God's Gift - 14 Days Initial Preview/Review: You needed to cast Julianne Moore



Hello. This is a Korean in America. Today, I want to talk about one of the new spring Korean dramas, God's Gift - 14 Days. This is a review done after watching the first 6 episodes.


Introduction
This spring, Hard Core thrillers seem to be a fad in the Korean dramas. This is an interesting development since Hard Core thrillers have not been a popular subject matter for Korea dramas. When viewed in isolation, this is just Korean dramas’ attempt to try something new out for a spin in order to spice up the inherent homogeneity of the medium.

However, in a larger context, it can be seen as a continuation of Korean entertainment industry’s attempts to recreate/digest the past imported entertainment influences it had been raised on. In other words, it is recreating American entertainment products from the 80s and 90s.

For example, the super popular “My love from another star” is a collage of vampire and alien TV shows and movie products from the 90s and early 2000s. “Prime Minister and I” is extremely similar to the Meg Ryan 80s romantic comedy movies. This is also true for the Korean movie industry. “The Spy: Undercover Operation” is a blatant rip-off of “True Lies”. The disaster movie “The Tower” is a clone of the famous 70s movie “The Towering Inferno”.

Just at this moment on TV, we have the subject of this review, God's Gift - 14 Days, and Three Days dueling it out. And, surprisingly, both are not terrible albeit generic if you have seen a lot of U.S. TV shows and movies. 



The Plot
“God's Gift - 14 Days” is a mystery/ thrillers with a slight supernatural twist. Set in modern but fictional Korea, you have the Mother who is a news show producer. She is a tough career woman who has a rather rigid and willful personally which makes her not very likable as a person. The only thing that makes her enduring is the fact that she is a loving mother. But, at the same time, she is mother who also hovers above her young daughter.
 

One day, the mother loses her young daughter by the hands of a notorious serial killer of women. As a result, the mother crumbled from the loss and commits suicide.

But this is not the end!
We are only in episode 2.

Somehow she ends up traveling back in time mystically 14 days before the date when her daughter was murdered.  It is now the Mother’s quest to prevent her child’s death. For the Mother, the only way to do this is to capture the serial killer.

But is it really that simple?
...
Is there a much larger and darker conspiracy behind all of this?

Well… yes! You have time travel and serial killer in the same pot! It would be rather boring if the plot was that straight forward.

In this difficult task, the mother cannot go alone but no one seems to believe her. But luckily she has a former cop turned trashy private investigator to aid her.

Can this duo change fate and save a young kid from dying?
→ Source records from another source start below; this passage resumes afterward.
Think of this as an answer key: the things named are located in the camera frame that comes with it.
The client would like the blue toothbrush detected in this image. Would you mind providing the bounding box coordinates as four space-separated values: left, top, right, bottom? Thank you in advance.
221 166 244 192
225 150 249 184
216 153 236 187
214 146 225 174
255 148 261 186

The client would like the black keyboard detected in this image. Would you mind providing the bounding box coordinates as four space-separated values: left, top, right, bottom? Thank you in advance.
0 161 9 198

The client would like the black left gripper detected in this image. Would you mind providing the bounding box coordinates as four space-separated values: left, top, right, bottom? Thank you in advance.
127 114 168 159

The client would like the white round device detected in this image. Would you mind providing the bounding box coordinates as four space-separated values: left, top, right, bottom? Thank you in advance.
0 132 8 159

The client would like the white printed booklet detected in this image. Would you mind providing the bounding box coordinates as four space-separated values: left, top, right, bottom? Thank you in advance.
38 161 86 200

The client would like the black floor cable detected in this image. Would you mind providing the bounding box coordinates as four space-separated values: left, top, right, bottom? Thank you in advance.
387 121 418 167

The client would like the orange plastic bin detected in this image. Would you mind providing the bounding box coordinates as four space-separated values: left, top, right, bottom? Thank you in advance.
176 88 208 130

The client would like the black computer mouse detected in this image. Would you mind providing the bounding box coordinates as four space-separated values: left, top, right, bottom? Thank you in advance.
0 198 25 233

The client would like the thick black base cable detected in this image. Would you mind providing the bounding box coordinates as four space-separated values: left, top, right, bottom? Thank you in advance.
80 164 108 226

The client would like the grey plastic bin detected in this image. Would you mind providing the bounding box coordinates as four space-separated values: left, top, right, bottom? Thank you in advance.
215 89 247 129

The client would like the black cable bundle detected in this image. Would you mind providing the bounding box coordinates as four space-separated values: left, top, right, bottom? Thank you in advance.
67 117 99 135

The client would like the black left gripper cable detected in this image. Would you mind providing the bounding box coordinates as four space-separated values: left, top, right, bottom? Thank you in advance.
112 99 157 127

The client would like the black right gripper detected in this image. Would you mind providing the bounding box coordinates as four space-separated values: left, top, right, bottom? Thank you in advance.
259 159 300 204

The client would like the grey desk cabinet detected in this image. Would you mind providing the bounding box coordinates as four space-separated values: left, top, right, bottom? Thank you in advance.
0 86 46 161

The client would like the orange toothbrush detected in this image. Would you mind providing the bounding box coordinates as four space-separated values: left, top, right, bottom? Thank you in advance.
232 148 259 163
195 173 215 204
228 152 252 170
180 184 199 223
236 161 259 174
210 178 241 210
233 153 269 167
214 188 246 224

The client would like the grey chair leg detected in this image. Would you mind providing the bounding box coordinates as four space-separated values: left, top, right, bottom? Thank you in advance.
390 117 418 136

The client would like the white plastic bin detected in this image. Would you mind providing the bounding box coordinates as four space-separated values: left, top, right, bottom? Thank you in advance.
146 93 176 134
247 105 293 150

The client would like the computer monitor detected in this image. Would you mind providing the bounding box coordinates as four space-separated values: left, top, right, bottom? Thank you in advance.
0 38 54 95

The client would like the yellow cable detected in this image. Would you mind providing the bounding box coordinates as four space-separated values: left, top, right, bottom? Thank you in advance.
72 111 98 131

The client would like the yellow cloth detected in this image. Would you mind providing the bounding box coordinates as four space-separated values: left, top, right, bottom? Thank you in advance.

Growing up on American cultural imports
If you think about it, Korean dramas attempt to remake American cultural imports from the past is an interesting phenomenon. As Americans, now a days, feel nostalgic for the 70s and 80s, we, Koreans, who were raised on American cultural imports, are nostalgic for the 70s and 80s of America to a degree.  However, it rather goes deeper than just nostalgia.

With the Japanese occupation and rapid modernization, mainstream Korean culture had lost touch with many of the old/traditional story archetypes.  They were simply no longer valid in the new modern age of “equality” and “enlightenment”.

I am using a lot of air quotes!

A culture’s story archetypes help define the meaning of life in that culture and provide a blueprint on how to live in it. So, it is rather important. For us, Koreans, this gap was filled to a degree by watching American cultural imports.

We saw cowboys fight each other.
We watched Rambo win the Vietnam War single handedly.
We watched rouge cops walk the beat trying to clean up the dirty streets.

As these story archetypes influenced Americans of that age and even of today, it influenced Koreans growing up under its influences. The problem is that these story archetypes were never our own. Our environment, our cultural personality did not produce these stories. So, we could never really were able to digest it properly.


Now… recreating American cultural imports
Entering the mid-90s, Korean entertainment industry had experience a renascence of native productivity.

No longer did POP songs rule the charts.
No longer was prime time TV filled with U.S. Shows.

This was the age when Korean drama as you know it started to mature. This is all good. But the down side of this new movement was that Korean entertainment went into full denial regarding its past influences. Everything coming out was seen as fully original “made in Korea” entertainment product.  But if you’ve seen a decent amount of Korean dramas, you know that this is not true. One of the key foundations of Korean drama is Jane Austen’s works.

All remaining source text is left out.